And there are. To wit, the three Supreme Court seats now occupied by octogenarian liberal activists: William Brennan, Harry Blackmun, and Thurgood Marshall. All are likely to be replaced during the next four years. It's inconceivable that Michael Dukakis -- pro-gay, pro-busing, soft on crime -- would appoint anything but three more liberal activists to succeed them.
This is a winning issue for Bush. Not only can he use it to convince conservatives that there is a simple, objective reason for preferring him to Dukakis: he can send singals to other voters who may be drifting back to the Democrats after having voted for Ronald Reagan. The South should already be soild for Bush. The key bloc for him is the Catholic vote, ancestrally Democratic but lately estranged.
Catholics, of course, don't vote as a cohesive bloc. But they do form the nearest thing to a swing vote in presidential elections. The Democrats all but ran them out of the party by nominating McGovern in 1972. Jimmy Carter reassured them in 1976, while Gerald Ford displayed idiocy in their eyes by denying that Catholic Poland was Communist-dominated; Carter won, narrowly. In 1980 and 1984 Ronald Reagan went out of his way to bid for Catholic support by opposing abortion and favoring tuition tax credits for private schools; he won two landslides. (He has also appointed two Catholics to the Court.)

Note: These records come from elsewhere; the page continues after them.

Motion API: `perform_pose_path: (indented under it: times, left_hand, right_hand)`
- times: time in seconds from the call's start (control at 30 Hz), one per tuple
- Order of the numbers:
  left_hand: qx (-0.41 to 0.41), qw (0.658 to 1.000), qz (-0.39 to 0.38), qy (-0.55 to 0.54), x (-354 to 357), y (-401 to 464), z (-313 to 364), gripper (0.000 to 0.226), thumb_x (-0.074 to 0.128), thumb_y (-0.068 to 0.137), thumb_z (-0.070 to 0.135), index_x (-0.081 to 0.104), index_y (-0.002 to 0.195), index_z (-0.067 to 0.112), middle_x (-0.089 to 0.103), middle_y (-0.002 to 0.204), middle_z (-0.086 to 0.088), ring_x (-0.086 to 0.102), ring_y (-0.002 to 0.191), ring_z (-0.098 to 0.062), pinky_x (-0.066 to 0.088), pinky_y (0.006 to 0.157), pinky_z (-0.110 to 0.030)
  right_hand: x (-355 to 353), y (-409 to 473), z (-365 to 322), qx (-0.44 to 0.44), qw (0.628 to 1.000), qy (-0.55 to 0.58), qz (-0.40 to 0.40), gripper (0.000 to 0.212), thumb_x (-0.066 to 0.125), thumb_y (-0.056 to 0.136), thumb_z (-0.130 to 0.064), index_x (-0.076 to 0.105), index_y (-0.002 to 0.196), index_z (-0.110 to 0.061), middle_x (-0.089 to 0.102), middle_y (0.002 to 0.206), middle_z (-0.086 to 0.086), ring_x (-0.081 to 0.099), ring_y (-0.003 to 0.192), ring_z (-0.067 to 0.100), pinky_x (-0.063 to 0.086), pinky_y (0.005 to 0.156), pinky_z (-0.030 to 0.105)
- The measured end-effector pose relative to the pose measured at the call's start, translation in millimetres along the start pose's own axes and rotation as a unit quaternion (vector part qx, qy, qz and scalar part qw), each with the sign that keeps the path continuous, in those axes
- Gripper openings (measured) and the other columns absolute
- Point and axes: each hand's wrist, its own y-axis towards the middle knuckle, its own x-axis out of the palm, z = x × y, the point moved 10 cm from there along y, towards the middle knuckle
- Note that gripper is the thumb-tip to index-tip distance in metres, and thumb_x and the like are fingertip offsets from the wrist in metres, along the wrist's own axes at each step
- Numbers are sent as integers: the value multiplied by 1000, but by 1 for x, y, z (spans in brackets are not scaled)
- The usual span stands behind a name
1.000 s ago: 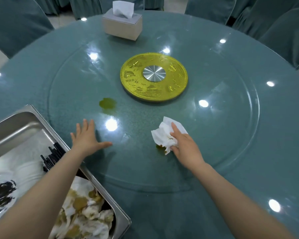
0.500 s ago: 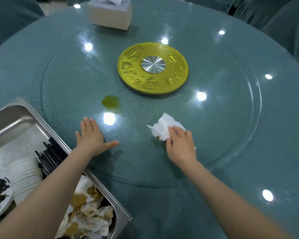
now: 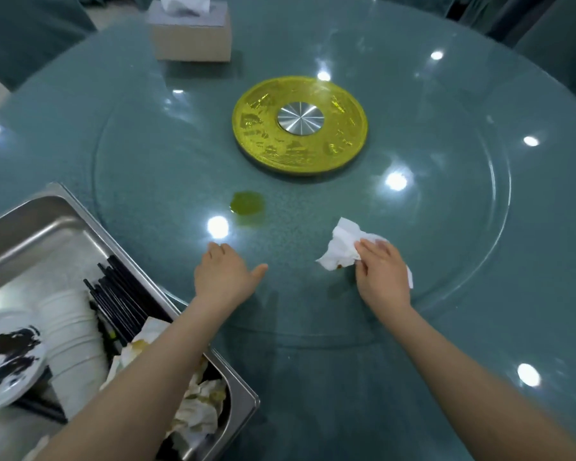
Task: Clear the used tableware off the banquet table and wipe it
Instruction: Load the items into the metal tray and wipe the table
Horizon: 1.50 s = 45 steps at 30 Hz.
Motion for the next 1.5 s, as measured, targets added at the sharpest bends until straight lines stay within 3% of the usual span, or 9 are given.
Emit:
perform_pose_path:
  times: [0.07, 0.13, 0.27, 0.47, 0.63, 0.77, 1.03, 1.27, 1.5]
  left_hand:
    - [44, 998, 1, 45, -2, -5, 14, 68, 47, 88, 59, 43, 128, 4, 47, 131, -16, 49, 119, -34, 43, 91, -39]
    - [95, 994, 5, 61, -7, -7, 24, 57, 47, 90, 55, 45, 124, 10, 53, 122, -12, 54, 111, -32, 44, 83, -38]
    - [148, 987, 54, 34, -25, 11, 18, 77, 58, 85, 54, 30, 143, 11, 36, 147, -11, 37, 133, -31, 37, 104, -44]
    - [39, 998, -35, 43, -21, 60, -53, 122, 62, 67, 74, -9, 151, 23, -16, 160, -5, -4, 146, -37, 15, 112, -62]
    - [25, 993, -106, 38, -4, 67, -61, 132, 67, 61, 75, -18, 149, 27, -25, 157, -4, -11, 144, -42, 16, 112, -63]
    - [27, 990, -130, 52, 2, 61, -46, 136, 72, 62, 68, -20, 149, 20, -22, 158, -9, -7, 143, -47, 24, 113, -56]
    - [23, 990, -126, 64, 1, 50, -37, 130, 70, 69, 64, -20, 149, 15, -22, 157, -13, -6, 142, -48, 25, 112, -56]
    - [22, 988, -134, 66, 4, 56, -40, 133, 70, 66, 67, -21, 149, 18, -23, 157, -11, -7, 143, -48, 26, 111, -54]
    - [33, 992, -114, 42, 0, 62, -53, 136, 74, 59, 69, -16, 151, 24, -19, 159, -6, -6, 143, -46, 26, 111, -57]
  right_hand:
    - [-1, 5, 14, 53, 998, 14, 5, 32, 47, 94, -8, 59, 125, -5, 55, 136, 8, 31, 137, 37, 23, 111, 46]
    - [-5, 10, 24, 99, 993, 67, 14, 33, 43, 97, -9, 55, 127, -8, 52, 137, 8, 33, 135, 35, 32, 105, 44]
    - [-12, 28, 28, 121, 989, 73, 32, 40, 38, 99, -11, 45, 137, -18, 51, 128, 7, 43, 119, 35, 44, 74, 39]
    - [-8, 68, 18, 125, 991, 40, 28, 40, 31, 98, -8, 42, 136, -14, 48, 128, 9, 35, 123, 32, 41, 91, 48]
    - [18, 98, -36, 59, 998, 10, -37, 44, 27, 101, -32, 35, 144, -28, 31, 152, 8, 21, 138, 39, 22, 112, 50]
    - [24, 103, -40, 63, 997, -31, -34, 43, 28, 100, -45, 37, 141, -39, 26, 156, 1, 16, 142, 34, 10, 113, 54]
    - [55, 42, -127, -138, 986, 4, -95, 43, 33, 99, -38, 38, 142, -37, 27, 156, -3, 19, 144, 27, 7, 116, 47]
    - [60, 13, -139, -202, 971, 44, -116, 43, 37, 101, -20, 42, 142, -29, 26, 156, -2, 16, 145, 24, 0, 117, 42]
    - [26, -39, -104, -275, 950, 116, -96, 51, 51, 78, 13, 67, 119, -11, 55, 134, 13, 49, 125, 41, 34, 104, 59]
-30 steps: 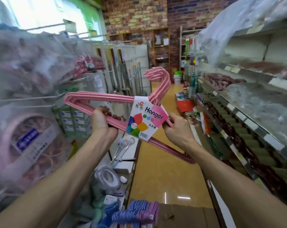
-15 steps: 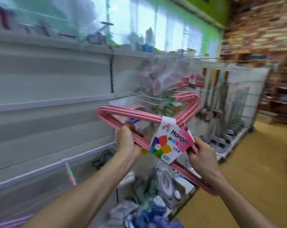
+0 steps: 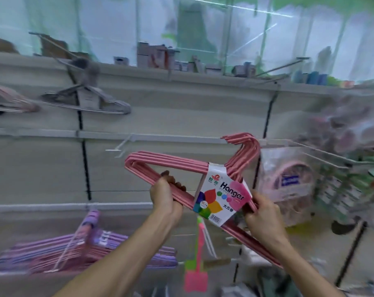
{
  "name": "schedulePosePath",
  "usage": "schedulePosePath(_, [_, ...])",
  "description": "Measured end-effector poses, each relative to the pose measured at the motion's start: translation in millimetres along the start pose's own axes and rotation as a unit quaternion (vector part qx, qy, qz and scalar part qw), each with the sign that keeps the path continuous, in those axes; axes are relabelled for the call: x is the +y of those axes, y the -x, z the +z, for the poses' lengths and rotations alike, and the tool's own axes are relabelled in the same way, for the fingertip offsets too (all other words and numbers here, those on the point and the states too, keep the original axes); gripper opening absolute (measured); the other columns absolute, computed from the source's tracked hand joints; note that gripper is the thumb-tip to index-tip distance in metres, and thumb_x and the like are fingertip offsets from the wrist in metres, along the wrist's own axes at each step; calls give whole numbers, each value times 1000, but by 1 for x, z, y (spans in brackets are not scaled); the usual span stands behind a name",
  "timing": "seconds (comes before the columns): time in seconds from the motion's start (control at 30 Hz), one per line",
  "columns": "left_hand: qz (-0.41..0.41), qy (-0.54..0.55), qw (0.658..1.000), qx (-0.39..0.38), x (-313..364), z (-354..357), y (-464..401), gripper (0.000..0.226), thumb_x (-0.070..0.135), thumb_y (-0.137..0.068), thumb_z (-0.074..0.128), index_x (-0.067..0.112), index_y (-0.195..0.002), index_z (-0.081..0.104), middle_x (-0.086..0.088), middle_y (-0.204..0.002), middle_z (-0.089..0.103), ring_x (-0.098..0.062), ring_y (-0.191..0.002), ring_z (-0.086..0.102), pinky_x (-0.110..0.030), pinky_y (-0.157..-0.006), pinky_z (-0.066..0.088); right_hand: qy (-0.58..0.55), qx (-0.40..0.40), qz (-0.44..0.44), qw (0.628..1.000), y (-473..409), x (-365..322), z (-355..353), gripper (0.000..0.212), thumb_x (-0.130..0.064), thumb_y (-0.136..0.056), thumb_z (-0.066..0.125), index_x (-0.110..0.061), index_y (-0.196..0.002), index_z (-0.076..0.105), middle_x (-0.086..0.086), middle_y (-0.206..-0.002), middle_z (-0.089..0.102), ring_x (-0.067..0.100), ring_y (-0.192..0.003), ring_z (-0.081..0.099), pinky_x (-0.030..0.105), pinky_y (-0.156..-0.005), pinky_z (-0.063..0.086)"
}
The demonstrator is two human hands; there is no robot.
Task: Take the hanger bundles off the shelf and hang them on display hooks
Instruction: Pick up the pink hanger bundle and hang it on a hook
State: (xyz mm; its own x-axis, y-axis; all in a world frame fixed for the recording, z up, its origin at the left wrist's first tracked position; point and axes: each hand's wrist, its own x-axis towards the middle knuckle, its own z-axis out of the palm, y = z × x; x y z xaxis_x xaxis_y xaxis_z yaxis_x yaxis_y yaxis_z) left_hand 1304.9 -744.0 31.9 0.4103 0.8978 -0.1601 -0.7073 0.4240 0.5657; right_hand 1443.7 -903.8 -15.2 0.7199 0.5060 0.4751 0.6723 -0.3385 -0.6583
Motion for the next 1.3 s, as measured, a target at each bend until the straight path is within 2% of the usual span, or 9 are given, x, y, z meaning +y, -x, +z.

Dukakis seems aware of his party's recent blunders. He's playing down his liberalism by posing as a technocrat (offering non-ideological "competence") and playing up his para-Catholic ethnicity (idenifying himself as "Greek Orthodox," although his active membership lapsed decades ago). He understands the lesson of the last five presidential elections: sharp ideological differences work against Democrats.
So Bush's task is to sharpen them. The simplest way to do that is to make the judiciary a central theme of the campaign. It's an issue Dukakis can't run away from.
Still, there are hazards for Bush too. Brennan and Blackmun were appointed by Republicans. the Democrats picked up a lot of polemical sophistication during the Bork fight, and it won't do for Bush simply to sloganeer about "original intent." He'll have to do some serious intellectual homework. But if he's prepared to make a sustained argument for limiting judicial power without seeming to denigrate the courts' legitimate and traditional role as a cornerstone of liberty, he can define the terms of the election to his own advantage.